Article Text
Abstract
Background Cardiovascular health develops throughout adult life, with socioeconomic factors such as educational attainment strongly associated with cardiovascular outcomes. However, little is known about the immediate health impacts of socioeconomic exposures during early adulthood. In this study we describe the socioeconomic trajectories of early adulthood (age 16–24 y) in a contemporary population, and assess associations of these trajectories with measures of cardiometabolic health at age 24 y.
Methods ALSPAC cohort participants with data on education and employment between ages 16 y to 24 y (n=7,568) were included. Longitudinal latent class analysis was used to identify classes following different socioeconomic trajectories, based on participation in education and employment across ages 16–24 y, education level attained by 24 y and occupational class of those employed at 23 y. A metabolic health score (MetZscore) was derived based on measures of waist circumference, blood pressure, serum triglycerides, serum high-density lipoprotein cholesterol, and fasting plasma glucose at age 24 y (n=3189).
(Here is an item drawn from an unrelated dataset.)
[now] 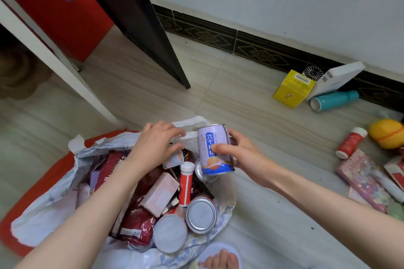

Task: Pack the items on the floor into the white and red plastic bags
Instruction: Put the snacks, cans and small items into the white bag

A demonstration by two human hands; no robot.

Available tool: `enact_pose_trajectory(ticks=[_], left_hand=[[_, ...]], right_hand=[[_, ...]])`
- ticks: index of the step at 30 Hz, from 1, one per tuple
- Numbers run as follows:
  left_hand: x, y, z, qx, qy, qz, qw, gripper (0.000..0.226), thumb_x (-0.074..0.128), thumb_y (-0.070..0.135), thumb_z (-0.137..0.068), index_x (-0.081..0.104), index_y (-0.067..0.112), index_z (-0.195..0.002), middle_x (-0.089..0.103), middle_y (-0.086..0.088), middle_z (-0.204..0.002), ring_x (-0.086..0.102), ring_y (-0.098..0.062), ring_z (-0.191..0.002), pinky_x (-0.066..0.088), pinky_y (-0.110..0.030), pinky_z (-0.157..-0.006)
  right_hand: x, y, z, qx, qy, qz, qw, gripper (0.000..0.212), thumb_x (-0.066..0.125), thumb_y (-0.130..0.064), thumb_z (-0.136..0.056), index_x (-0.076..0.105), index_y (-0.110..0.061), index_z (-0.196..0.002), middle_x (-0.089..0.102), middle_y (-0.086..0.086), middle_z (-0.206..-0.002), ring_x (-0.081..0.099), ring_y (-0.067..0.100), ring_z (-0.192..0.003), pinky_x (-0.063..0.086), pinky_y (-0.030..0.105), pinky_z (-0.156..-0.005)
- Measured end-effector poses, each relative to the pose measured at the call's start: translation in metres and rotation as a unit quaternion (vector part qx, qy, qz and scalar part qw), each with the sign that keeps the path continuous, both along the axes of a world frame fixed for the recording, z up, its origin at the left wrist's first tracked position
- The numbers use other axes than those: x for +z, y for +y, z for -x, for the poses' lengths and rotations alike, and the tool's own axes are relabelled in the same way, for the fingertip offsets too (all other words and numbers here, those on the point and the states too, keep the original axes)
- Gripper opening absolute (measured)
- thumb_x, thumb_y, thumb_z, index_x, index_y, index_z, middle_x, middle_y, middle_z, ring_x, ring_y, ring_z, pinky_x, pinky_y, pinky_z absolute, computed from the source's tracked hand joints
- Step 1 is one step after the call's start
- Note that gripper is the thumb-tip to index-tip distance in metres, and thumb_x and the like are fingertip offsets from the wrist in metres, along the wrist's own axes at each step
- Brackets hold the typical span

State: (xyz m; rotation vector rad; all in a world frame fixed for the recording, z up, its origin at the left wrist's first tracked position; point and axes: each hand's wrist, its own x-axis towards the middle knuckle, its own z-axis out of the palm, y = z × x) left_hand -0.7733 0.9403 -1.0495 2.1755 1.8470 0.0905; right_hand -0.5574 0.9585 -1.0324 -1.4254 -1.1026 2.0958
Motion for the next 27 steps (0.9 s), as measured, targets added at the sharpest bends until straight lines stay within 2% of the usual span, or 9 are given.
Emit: enact_pose_trajectory(ticks=[4, 8, 13, 15, 17, 18, 21, 23, 27], left_hand=[[0.002, 0.033, -0.006, -0.023, -0.015, 0.078, 0.997, 0.027, 0.062, 0.036, -0.084, 0.064, 0.020, -0.106, 0.065, 0.002, -0.104, 0.057, -0.020, -0.099, 0.040, -0.031, -0.078], [0.004, 0.057, -0.005, -0.023, -0.030, 0.080, 0.996, 0.018, 0.067, 0.031, -0.081, 0.071, 0.019, -0.094, 0.071, -0.003, -0.094, 0.062, -0.023, -0.091, 0.045, -0.032, -0.074], [0.003, 0.070, -0.008, 0.066, -0.159, 0.135, 0.976, 0.009, 0.071, 0.018, -0.077, 0.075, 0.013, -0.084, 0.073, -0.003, -0.082, 0.062, -0.009, -0.079, 0.042, -0.020, -0.069], [0.002, 0.075, -0.008, 0.083, -0.178, 0.149, 0.969, 0.007, 0.069, 0.014, -0.078, 0.074, 0.010, -0.081, 0.071, -0.002, -0.078, 0.056, -0.002, -0.070, 0.038, -0.011, -0.061], [0.003, 0.077, -0.007, 0.109, -0.201, 0.161, 0.960, 0.007, 0.069, 0.014, -0.080, 0.073, 0.010, -0.082, 0.068, 0.001, -0.079, 0.054, 0.000, -0.070, 0.037, -0.004, -0.058], [0.002, 0.077, -0.007, 0.115, -0.207, 0.164, 0.957, 0.008, 0.068, 0.014, -0.080, 0.073, 0.010, -0.085, 0.069, 0.001, -0.082, 0.056, -0.002, -0.076, 0.038, -0.005, -0.061], [0.000, 0.077, -0.010, 0.109, -0.193, 0.165, 0.961, 0.014, 0.063, 0.015, -0.084, 0.072, 0.009, -0.093, 0.071, -0.002, -0.094, 0.059, -0.008, -0.090, 0.039, -0.015, -0.073], [-0.001, 0.076, -0.011, 0.108, -0.190, 0.163, 0.962, 0.015, 0.062, 0.014, -0.085, 0.072, 0.009, -0.094, 0.071, -0.003, -0.096, 0.057, -0.008, -0.090, 0.037, -0.014, -0.071], [-0.004, 0.072, -0.012, 0.113, -0.198, 0.150, 0.962, 0.013, 0.062, 0.013, -0.085, 0.072, 0.007, -0.090, 0.071, -0.006, -0.095, 0.056, -0.007, -0.088, 0.034, -0.012, -0.068]], right_hand=[[0.000, 0.003, 0.005, -0.008, 0.000, -0.008, 1.000, 0.038, 0.067, -0.015, -0.076, 0.055, -0.018, -0.112, 0.066, 0.002, -0.095, 0.066, 0.011, -0.070, 0.054, 0.032, -0.069], [-0.002, 0.011, 0.012, -0.043, 0.004, 0.007, 0.999, 0.035, 0.061, -0.013, -0.083, 0.051, -0.014, -0.117, 0.065, 0.002, -0.096, 0.066, 0.012, -0.070, 0.055, 0.032, -0.069], [-0.007, 0.018, 0.032, -0.088, 0.020, 0.007, 0.996, 0.046, 0.062, 0.002, -0.077, 0.043, -0.015, -0.115, 0.061, 0.000, -0.090, 0.064, 0.017, -0.079, 0.054, 0.045, -0.081], [-0.012, 0.015, 0.040, -0.082, 0.012, -0.016, 0.996, 0.049, 0.065, 0.004, -0.073, 0.044, -0.015, -0.113, 0.062, 0.001, -0.093, 0.063, 0.018, -0.086, 0.054, 0.039, -0.086], [-0.018, 0.010, 0.045, -0.045, -0.047, -0.082, 0.995, 0.054, 0.071, -0.002, -0.069, 0.044, -0.015, -0.114, 0.060, -0.003, -0.093, 0.060, 0.013, -0.086, 0.053, 0.025, -0.079], [-0.022, 0.008, 0.046, -0.027, -0.089, -0.118, 0.989, 0.058, 0.074, -0.008, -0.067, 0.044, -0.017, -0.115, 0.060, -0.005, -0.095, 0.059, 0.013, -0.088, 0.051, 0.023, -0.077], [-0.025, 0.008, 0.049, -0.009, -0.196, -0.200, 0.960, 0.064, 0.078, -0.024, -0.064, 0.043, -0.020, -0.117, 0.057, -0.007, -0.102, 0.054, 0.013, -0.092, 0.041, 0.024, -0.075], [-0.025, 0.008, 0.047, 0.009, -0.227, -0.256, 0.940, 0.063, 0.077, -0.025, -0.066, 0.042, -0.018, -0.118, 0.055, -0.006, -0.107, 0.051, 0.013, -0.093, 0.035, 0.023, -0.073], [-0.032, 0.001, 0.040, 0.144, -0.291, -0.340, 0.882, 0.064, 0.071, -0.026, -0.073, 0.038, -0.016, -0.126, 0.049, 0.004, -0.124, 0.049, 0.022, -0.111, 0.037, 0.029, -0.080]])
We modelled differences in MetZscore across the socioeconomic trajectory classes, adjusting for sex, childhood socioeconomic position, adolescent health behaviours and adolescent health, imputing missing covariate data and using the 3-step Bolck-Croon-Hagenaars method for latent class analysis with distal outcomes in MPlus.
Results We identified four classes of early adulthood socioeconomic trajectory: (1) Higher Education (41% of the population), (2) Continued Education (9%), (3) Part-Time Employment (21%), and (4) Early Employment (29%). The Higher Education class typically completed higher education and entered intermediate or managerial employment, while the Continued Education class remained in full-time education at age 24 y. The Early Employment class left education and entered employment at around age 18 y, while the Part-Time Employment class showed some higher education but were distinguished by part-time employment throughout early adulthood.
The standardized MetZscore was lowest in the Continued Education class, indicating that this was the healthiest population class. No statistically significant different was seen in MetZscore between the Continued Education class and the Higher Education class (mean difference 0.125, p=0.139). However, the Part-Time Employment class and Early Employment class showed lower metabolic health, compared to the Continued Education class (mean difference 0.193, p=0.046 and mean difference 0.232, p=0.004 respectively), after adjusting for childhood covariates.
Conclusion Identification of socioeconomic trajectories provides a person-centred method for assessment of socioeconomic exposures across the transitional period of early adulthood. Our findings suggest that different socioeconomic trajectories over this period contribute to inequalities in cardiovascular health, which can already be identified through cardiometabolic risk factors at age 24 y.